RAPIS-1 decayed from orbit on 25 September 2024.

==Payload==
- The NanoBridge based Field Programmable Gate Array (NBFPGA) is a compact FPGA using atomic switches. NBFPGA was developed by NEC Corporation.
- High data rate X-band Transmitter (HXTX) / X-band Middle Gain Antenna (XMGA) was developed by Keio University.
- The Green Propellant Reaction Control System (GPRCS) is a propulsion system to demonstrate the use of less-toxic fuel. GPRCS was developed by Japan Space Systems, a space agency under the Japanese Ministry of Economy, Trade and Industry. GPRCCS uses SHP163 monopropellant, based on hydroxylammonium nitrate.
- The Space Particle Monitor (SPM) was developed by Japan Space Systems, and is an orbital environment monitor using commercial-off-the-shelf products. Most orbital measuring instruments thus far were designed for large satellites and are bulky and costly, while SPM is small, light, and inexpensive, making it suitable for small satellites to carry. According to Japan Space Systems, by monitoring radiation SPM will help determine the cause of satellite failures.

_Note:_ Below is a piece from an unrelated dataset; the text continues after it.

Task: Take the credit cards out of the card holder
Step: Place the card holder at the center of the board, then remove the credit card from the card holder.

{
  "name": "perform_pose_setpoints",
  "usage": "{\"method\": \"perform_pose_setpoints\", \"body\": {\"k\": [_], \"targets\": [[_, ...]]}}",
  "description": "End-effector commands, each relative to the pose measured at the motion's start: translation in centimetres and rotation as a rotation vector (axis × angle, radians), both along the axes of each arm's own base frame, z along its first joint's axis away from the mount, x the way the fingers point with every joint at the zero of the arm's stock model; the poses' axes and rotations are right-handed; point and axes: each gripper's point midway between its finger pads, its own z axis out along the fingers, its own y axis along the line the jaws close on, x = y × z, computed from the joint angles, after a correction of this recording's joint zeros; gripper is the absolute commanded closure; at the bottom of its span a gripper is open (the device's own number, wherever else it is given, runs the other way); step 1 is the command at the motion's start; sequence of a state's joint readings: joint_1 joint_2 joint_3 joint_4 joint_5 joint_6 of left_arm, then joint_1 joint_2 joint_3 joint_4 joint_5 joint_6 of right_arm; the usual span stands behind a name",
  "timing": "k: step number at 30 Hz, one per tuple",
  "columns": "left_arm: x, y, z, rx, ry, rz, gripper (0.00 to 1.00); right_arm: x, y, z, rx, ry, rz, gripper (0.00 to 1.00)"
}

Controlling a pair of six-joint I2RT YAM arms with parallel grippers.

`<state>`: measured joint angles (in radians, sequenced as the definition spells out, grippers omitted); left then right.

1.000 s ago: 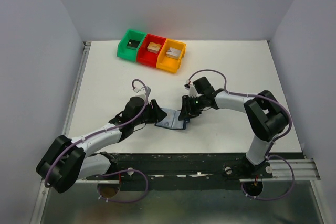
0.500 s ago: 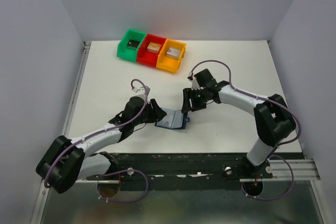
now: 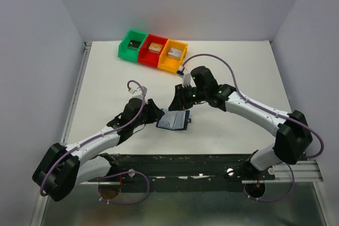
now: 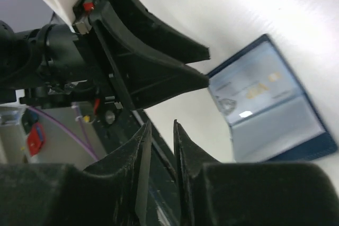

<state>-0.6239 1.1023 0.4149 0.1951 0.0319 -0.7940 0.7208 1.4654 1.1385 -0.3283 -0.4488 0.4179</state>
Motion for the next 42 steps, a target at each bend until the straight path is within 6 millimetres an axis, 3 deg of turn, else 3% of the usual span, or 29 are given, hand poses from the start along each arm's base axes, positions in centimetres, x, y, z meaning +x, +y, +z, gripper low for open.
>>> {"method": "perform_pose_setpoints", "body": {"k": [1,4,9,17,28,39,42], "targets": [[0.3,2.5,-0.1,0.049,0.008,0.132,0.52,-1.0,3.1,-2.9,0.072,0.164,0.037,0.72],[0.1,3.0,-0.1,0.046,-0.001,0.148,0.54,-0.8,3.1,-6.1,0.023,0.211,0.016,0.73],[0.1,2.1,0.1,0.035,-0.001,0.102,0.54,-0.7,0.9,-11.1,-0.099,0.277,-0.018,0.73],[0.2,-0.9,0.7,-0.019,-0.005,-0.036,0.44,0.1,-2.3,-14.7,-0.174,0.307,-0.058,0.72],[0.2,-1.8,0.1,-0.022,0.016,-0.080,0.39,2.3,-4.6,-17.1,-0.296,0.285,-0.064,0.69],[0.1,-1.9,-0.4,-0.013,0.037,-0.080,0.39,4.8,-6.3,-17.1,-0.336,0.275,-0.128,0.68],[0.1,-1.4,-0.4,0.001,0.036,-0.061,0.39,4.8,-5.9,-15.7,-0.293,0.250,-0.129,0.66]]}}
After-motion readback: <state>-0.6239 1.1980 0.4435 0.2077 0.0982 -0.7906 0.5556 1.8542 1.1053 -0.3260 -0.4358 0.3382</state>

- The Deep Learning Attitude Sensor (DLAS) is a dual use Earth sensor and star tracker applying deep learning. DLAS uses a camera for mobile phones. Images taken will be analyzed by deep learning, and the results will be sent to ground stations, effectively conducting edge computing in space. DLAS was developed by Tokyo Institute of Technology (TITech), and is aiming for commercialization.
- The Thin Membrane Solar Array Paddle (TMSAP) is a thin-film solar cell that will be unfolded in space. It consists of five panels, each with one-fifths the weight of traditional honeycomb rigid panels. TMSAP was developed by JAXA.
- Fireant (Miniature Spaceborne GNSS Receiver) was developed by Chubu University.